# Brief
Your task is to show every line in the listing below that includes "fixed".

# Data provided

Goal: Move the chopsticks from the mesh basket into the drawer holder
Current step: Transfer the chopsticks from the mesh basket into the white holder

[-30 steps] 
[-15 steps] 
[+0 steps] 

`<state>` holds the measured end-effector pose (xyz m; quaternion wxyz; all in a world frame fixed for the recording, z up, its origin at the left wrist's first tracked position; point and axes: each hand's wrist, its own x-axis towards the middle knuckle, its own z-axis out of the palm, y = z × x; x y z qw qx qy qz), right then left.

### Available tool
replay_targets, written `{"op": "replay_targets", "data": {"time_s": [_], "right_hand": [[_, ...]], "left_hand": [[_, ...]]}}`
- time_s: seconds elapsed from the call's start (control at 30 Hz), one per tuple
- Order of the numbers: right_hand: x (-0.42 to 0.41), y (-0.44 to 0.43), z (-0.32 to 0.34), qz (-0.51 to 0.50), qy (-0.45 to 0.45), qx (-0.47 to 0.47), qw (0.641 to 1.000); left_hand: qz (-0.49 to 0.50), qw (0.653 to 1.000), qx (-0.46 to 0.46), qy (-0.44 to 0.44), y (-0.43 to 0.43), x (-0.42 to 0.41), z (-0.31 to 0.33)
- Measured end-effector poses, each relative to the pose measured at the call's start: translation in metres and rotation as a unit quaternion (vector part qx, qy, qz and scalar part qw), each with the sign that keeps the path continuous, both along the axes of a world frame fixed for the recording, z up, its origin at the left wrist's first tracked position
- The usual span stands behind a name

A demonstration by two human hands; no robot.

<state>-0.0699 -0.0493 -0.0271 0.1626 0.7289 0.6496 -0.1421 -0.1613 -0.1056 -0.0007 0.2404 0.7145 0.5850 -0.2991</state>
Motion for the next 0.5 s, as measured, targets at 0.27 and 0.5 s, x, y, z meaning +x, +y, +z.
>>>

# Solution
`<state>` holds the measured end-effector pose (xyz m; quaternion wxyz; all in a world frame fixed for the recording, z up, its origin at the left wrist's first tracked position; point and axes: each hand's wrist, its own x-axis towards the middle knuckle, its own z-axis out of the palm, y = z × x; x y z qw qx qy qz), right then left.
- Measured end-effector poses, each relative to the pose measured at the call's start: translation in metres and rotation as a unit quaternion (vector part qx, qy, qz and scalar part qw), each with the sign that keeps the path continuous, both along the axes of a world frame fixed for the recording, z up, its origin at the left wrist's first tracked position

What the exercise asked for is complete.